_Goal of the exercise_. Read the data below line by line and state how many lines hold "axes". Nothing else belongs in the answer.

_Supplied material_.
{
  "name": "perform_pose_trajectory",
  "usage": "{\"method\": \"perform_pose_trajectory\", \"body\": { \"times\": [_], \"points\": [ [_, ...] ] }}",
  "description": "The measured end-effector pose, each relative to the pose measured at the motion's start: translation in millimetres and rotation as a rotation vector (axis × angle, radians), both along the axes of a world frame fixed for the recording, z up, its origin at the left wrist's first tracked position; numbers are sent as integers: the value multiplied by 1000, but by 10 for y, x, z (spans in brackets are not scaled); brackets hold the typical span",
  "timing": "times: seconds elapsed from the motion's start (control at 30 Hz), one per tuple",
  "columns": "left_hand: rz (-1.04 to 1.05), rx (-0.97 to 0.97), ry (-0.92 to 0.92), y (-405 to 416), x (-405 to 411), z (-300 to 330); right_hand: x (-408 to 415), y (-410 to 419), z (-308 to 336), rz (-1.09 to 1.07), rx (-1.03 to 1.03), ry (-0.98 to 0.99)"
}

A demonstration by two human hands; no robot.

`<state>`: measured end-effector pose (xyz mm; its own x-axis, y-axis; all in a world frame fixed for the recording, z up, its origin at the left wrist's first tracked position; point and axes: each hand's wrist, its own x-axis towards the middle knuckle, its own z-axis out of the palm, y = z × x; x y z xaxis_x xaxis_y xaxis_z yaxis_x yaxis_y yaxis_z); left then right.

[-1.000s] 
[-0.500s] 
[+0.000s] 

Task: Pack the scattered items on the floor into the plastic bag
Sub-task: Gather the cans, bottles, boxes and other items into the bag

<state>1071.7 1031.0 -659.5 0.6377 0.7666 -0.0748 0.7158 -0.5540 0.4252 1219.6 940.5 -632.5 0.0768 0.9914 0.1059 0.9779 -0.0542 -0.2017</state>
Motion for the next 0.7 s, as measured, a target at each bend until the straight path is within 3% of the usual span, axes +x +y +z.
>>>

_Task output_. 3